◆ AIM OF THE TASK
Work through the data below and give the number of lines holding the word "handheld", without any other text.

[[ RECORDED INFORMATION, beginning ]]

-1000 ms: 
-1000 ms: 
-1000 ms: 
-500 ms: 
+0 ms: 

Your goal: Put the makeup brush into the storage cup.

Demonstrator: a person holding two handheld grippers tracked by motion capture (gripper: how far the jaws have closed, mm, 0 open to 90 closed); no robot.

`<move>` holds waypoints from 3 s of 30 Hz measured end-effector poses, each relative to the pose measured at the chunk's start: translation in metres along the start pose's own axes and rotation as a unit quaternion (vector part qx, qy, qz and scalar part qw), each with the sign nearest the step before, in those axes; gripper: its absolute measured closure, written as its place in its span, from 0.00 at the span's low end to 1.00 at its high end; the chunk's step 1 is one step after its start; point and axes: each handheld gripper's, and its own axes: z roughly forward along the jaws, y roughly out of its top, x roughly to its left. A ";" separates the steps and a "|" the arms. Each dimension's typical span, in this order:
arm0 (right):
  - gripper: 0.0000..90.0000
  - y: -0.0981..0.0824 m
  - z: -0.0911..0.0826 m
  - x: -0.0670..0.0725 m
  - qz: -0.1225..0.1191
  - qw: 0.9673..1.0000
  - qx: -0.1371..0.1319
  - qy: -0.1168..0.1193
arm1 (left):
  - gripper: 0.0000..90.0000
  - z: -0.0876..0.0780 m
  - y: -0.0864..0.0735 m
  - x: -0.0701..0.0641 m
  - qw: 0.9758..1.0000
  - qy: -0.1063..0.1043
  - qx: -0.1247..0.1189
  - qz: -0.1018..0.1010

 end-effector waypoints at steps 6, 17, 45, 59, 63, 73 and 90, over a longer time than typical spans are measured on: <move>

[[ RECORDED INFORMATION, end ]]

◆ ANSWER TO THE PROBLEM
2